Imagine transforming thoughts into audible words: this is what Stanford researchers did with a new neural implant capable of transforming internal language, that is, the dialogue that occurs in our mind without saying it out loud, into words. All this is made possible thanks to a series of microelectrodes implanted in the cerebral cortex, which are able to interpret the electrical signals produced by a person when he “thinks of speaking” and translate them in real time in the form of language. Furthermore, to protect the cognitive privacy of those who use it, the technology uses an activation system via “mental password”.
How the new brain implant that reads thoughts works: the initial phase
Of all human abilities, verbal communication is perhaps the one that most defines the human being. For this reason, the loss of the ability to produce spoken language due to neurodegenerative diseases or brain trauma effectively becomes the deprivation of a part of oneself. Now, imagine that a technology could directly read the internal language and transform it into audible words, giving them back the ability to communicate. This is what a team from Stanford University managed to do, developing a brain implant capable of decoding neural activity and translating it into language, with an accuracy of up to 74%.

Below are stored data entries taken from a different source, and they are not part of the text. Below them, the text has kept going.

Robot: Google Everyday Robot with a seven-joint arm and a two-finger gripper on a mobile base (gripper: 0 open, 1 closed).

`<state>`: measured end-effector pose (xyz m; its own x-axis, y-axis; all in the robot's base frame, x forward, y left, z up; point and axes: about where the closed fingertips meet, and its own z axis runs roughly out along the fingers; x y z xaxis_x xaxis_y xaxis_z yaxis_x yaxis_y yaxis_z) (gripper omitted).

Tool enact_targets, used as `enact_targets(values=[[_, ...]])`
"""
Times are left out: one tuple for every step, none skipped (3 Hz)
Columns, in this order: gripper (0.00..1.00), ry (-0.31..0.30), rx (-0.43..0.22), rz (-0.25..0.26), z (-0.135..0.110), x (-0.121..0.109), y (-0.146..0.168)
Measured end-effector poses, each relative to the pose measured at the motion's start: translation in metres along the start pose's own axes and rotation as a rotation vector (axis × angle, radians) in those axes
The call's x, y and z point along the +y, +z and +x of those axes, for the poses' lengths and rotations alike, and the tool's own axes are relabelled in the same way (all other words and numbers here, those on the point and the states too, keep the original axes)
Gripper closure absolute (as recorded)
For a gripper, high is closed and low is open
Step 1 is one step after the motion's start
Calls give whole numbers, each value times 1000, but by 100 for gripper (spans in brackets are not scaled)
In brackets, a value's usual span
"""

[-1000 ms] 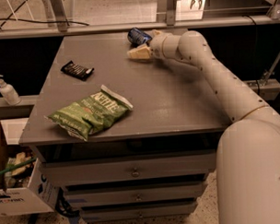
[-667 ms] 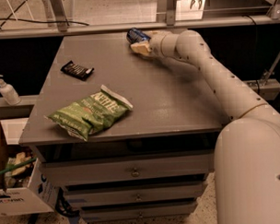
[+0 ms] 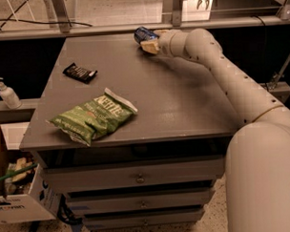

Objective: Move pepsi can near green jalapeno chip bag

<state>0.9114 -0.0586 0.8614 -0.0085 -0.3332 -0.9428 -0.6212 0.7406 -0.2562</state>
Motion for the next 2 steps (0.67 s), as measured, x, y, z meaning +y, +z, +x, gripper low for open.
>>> enact_targets(values=[[100,75,-6,-25,-13,-9,-30],[100,163,4,-109,-23,-2,-68]])
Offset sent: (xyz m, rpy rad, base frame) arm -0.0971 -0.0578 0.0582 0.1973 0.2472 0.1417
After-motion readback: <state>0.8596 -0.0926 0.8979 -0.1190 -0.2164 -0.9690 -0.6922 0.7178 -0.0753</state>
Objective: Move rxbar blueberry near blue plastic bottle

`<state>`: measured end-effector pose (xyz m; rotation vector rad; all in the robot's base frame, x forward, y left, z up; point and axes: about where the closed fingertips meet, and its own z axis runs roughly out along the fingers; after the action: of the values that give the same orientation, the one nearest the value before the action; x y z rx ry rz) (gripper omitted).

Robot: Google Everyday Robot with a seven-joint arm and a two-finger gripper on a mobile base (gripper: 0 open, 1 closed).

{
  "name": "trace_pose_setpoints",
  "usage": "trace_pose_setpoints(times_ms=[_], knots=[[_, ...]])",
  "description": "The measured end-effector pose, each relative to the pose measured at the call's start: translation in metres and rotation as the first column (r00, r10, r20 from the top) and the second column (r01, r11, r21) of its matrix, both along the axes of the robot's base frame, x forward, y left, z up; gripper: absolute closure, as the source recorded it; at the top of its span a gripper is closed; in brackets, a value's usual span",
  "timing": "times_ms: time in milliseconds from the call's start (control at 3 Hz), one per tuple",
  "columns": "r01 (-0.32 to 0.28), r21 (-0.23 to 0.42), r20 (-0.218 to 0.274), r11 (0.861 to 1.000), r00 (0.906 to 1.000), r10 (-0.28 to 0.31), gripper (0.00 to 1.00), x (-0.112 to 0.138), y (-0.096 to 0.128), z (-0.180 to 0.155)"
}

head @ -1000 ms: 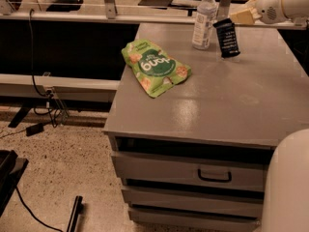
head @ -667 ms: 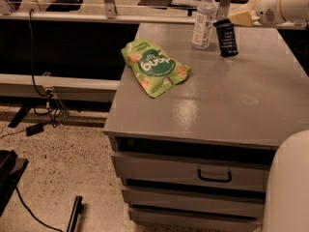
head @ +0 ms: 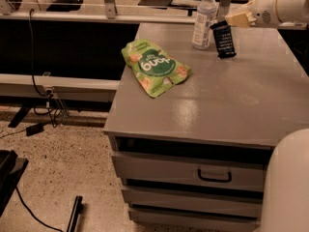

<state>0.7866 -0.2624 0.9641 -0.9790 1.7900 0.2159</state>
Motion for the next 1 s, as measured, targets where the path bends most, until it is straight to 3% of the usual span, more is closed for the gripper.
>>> trace_pose_setpoints(times_ms=[667, 1000], knots=[[-0.008, 0.002, -0.007, 1.0, 0.9999, 0.008, 0.04, 0.0028, 0.0054, -0.0053], [-0.012, 0.005, -0.012, 1.0, 0.9999, 0.013, 0.0, 0.0041, 0.0082, -0.0081]])
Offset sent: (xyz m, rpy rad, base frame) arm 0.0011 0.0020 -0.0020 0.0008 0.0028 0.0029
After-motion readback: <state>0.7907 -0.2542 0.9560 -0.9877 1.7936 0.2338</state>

The development of the brain-computer interface (BCI) followed a certain progression before arriving at today’s complex functionality. Early in their experiments, associate professor of neurosurgery Frank Willett and his colleagues used the interfaces to help people whose paralysis left them unable to speak. In detail, microelectrodes were used implanted in the motor cortex, the region of the brain from which the motor neurons responsible for all muscle movements, including those of the mouth and tongue, aimed at producing a word, originate. When a person attempts to speak, neural signals are produced which are recorded by the electrode device. These signals are then transmitted via wire to a computer algorithm that translates them into audible speech or cursor movement over computer letters.
To decode the neural activity responsible for the word you want to pronounce, researchers use machine learning (i.e. the AI mechanism that allows systems to learn from experience without being explicitly programmed). In short, each word or sound produces a slightly different pattern of neural activity from each other. When a person tries to pronounce different phonemes, the computer records these neural patterns and the machine learning algorithm learns to connect each of them to the corresponding phoneme. When the user attempts to speak, the system recognizes the already learned neural patterns corresponding to the phonemes and the computer then assembles them in the correct sequence to form words and sentences.
How does the implant translate the inner language into words
Recently, scientists took another important step: they studied brain signals related to “inner speech” (also called “inner monologue”). The ambition of Frank Willet and Erin Kunz of Stanford University was to be able to decode even words and sentences that did not require muscular effort to produce. They therefore wanted to know whether a BCI system could work based only on the neural activity evoked by imagined speech, rather than on attempts to physically produce speech. This is because, for people with paralysis, attempting to speak can be slow and laborious and, if the paralysis is partial, can produce distracting sounds and difficulty controlling breathing. During the trial, conducted on four patients who had lost the use of speech due to stroke or motor neuron diseases – the nerve cells that control voluntary muscles – (such as ALS), participants were asked to imagine words and sentences.
Both neuroimaging and electrophysiological studies have demonstrated that inner speech involves a cortical network similar, although not identical, to that of speech physically produced in the motor cortex; so it was thought that the electrodes positioned for decoding the attempt to speak could also allow the decoding of internal language. The precise neural differences between mental and produced language remain under investigation. In any case, the artificial intelligence still managed to decode some signals into phonemes, combining them to form words and sentences in real time, from a vocabulary of around 125 thousand words. The result? In two patients the system achieved an accuracy of 74%, and all this without any physical effort. In some tests, the BCI was also able to identify mentally counted numbers.
The privacy problem and the mental password: the limits of the system
Inner language, albeit with different intensity, shares some motor regions of the brain with attempted language. This raised the possibility that a BCI could end up decoding something the user only intended to think, not say out loud. Although the interfaces were designed to decode the attempted language and, therefore, could generate distorted and inaccurate outputs when applied to the internal language, even the risk of being able to leak words that one wanted to “keep to themselves” raised an important ethical question.
The researchers’ ambition, therefore, was (and remains) to distinguish “motor intent” from silent intent to avoid the risk of unwanted outputs. They thus developed a model in which an internally spoken “keyword” can be detected with high precision, allowing the user to “lock” and “unlock” the system. It is a sort of mental switch that turns on only when a person imagines a pre-established “mental password”. In the case of the study, the selected phrase was “Chitty-Chitty-Bang-Bang”, recognized with an accuracy of over 98%. In the absence of this keyword, the system remains completely inactive. Privacy concerns are indeed real: a device capable of translating thoughts could, in theory, also reveal content not intended for communication; the mental switch instead imposes active consent before activation.
However, it is worth underlining that implanted BCIs are not yet an available technology and are still in the early stages of research and testing; they are also regulated by outside federal agencies to maintain the highest standards of medical ethics. Nonetheless, the idea that they could one day be widely disseminated is a truly promising prospect.